Is Italy returning to medieval-era warfare between city-states Milan and Venice? AN’s own Julie V. Iovine reports from Milan that Milanese and Lombardy officials are more than a bit miffed that Venice is proposing to start its own design fair in 2011, seeking to steal the spotlight from the nation’s long-established epicenter of design. Milan has been displaying its prodigious output for nearly half a century at the annual Salone Internazionale del Mobile, and sporadically at the Triannale’s Palazzo del’Arte.
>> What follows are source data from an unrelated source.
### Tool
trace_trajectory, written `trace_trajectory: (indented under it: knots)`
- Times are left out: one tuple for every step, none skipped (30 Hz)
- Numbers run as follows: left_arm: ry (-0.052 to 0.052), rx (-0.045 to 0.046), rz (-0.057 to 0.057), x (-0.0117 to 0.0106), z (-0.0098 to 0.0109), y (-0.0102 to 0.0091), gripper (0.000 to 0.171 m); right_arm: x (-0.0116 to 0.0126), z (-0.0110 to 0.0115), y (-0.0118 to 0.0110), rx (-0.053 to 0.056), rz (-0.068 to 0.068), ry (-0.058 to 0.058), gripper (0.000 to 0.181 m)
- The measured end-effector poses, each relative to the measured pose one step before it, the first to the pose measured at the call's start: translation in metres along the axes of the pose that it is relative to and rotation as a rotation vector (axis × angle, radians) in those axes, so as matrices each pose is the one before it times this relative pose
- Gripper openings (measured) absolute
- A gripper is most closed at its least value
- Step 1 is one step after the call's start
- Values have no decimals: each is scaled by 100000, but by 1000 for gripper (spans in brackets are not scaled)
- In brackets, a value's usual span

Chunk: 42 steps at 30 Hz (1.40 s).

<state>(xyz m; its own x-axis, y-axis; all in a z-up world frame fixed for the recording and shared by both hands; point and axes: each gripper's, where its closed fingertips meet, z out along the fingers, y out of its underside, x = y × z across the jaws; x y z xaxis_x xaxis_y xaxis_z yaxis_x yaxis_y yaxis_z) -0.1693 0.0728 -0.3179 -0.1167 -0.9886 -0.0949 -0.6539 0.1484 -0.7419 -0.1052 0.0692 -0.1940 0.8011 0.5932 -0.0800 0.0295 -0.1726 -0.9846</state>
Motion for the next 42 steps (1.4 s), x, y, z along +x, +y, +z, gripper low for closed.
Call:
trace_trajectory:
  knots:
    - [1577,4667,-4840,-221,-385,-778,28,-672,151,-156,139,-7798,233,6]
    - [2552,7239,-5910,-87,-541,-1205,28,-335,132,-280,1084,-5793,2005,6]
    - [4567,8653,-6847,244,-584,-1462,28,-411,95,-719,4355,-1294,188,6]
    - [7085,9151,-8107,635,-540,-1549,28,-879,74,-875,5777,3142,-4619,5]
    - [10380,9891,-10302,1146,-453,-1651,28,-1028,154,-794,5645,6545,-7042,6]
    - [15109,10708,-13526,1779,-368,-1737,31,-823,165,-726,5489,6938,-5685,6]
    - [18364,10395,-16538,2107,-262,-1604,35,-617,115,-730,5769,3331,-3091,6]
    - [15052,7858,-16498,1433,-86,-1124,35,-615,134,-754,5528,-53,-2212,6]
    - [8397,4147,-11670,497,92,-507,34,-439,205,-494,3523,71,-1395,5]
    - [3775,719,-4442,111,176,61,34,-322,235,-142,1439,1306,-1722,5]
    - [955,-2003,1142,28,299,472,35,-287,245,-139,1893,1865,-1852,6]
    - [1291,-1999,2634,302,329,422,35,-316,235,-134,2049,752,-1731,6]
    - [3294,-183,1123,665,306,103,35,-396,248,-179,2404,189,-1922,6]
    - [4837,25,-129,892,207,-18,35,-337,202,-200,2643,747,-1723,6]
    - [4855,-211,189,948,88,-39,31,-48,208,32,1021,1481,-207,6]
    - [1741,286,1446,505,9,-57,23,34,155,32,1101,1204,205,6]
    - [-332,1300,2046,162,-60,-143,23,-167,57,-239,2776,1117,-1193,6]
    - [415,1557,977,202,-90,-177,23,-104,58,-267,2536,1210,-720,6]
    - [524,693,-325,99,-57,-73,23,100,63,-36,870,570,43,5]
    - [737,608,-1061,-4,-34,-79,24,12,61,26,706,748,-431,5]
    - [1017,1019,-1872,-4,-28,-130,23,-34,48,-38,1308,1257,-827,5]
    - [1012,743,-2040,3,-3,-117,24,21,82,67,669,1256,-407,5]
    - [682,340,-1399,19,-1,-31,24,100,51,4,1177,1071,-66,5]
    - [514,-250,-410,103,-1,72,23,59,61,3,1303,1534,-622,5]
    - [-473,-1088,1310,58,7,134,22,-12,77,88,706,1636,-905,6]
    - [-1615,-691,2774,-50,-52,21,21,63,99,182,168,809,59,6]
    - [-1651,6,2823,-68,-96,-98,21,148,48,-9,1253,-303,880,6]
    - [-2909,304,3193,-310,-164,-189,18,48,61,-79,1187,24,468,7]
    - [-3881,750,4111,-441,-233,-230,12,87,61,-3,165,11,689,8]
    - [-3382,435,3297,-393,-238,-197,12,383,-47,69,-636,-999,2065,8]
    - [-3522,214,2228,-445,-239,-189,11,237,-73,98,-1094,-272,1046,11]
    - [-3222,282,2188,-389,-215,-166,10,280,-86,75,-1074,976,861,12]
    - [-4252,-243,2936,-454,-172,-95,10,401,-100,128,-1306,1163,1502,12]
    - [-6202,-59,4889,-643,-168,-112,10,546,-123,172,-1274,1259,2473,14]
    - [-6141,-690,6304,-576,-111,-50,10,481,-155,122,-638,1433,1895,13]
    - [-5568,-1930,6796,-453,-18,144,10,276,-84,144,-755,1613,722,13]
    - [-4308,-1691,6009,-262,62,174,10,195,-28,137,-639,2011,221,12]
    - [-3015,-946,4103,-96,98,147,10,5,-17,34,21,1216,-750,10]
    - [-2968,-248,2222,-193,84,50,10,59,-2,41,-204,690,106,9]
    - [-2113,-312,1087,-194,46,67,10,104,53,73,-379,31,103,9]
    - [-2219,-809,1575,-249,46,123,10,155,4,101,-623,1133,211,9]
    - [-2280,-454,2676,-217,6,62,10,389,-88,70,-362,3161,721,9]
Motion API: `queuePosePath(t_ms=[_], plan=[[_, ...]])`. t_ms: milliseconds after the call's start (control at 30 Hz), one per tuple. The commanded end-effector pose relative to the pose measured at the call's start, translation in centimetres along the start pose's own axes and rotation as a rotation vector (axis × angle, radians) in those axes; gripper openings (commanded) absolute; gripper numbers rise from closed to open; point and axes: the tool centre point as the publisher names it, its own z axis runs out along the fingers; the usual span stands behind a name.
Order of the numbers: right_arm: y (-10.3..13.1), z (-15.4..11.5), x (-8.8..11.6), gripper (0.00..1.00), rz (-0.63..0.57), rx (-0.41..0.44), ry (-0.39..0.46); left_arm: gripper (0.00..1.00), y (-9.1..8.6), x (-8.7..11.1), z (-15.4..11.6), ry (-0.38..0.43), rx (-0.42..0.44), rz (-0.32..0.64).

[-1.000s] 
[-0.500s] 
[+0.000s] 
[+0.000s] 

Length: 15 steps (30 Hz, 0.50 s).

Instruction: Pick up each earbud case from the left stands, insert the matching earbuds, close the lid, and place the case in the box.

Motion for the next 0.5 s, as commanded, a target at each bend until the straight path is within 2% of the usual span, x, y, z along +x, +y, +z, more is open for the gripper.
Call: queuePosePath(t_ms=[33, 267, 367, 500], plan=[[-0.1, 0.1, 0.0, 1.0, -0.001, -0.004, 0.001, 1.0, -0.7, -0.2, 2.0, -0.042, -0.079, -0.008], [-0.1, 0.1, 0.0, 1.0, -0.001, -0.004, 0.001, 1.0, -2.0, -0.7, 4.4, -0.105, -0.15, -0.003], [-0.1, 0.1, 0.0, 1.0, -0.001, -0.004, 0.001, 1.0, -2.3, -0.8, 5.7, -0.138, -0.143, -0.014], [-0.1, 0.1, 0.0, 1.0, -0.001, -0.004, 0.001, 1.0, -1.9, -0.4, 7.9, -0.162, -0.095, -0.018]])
But Carlo Guglielmi, the president of Cosmit, which runs the Milan fair, said that Venice’s sophisticated biennale exhibition and marketing organization would like “to pick off a little bit of the Salone for its avant-garde furniture, and from the Triennale for culture.” The annual Milan event attracts more than 300,000 visitors and brings in, according to Italian newspaper Corriere della Sera, at least 7 million euros a year for the local Lombardy economy. Siphoning some of that wealth into Venetian coffers would be a blow to both the Milanese pocketbook and to its powerful design community. Venetian officials are said to be giving a serious look to the proposal, which would add another high-style biennale to its roster of well-known art and architecture events. Whether the dueling design capitals can reach a peace accord over the matter remains to be seen.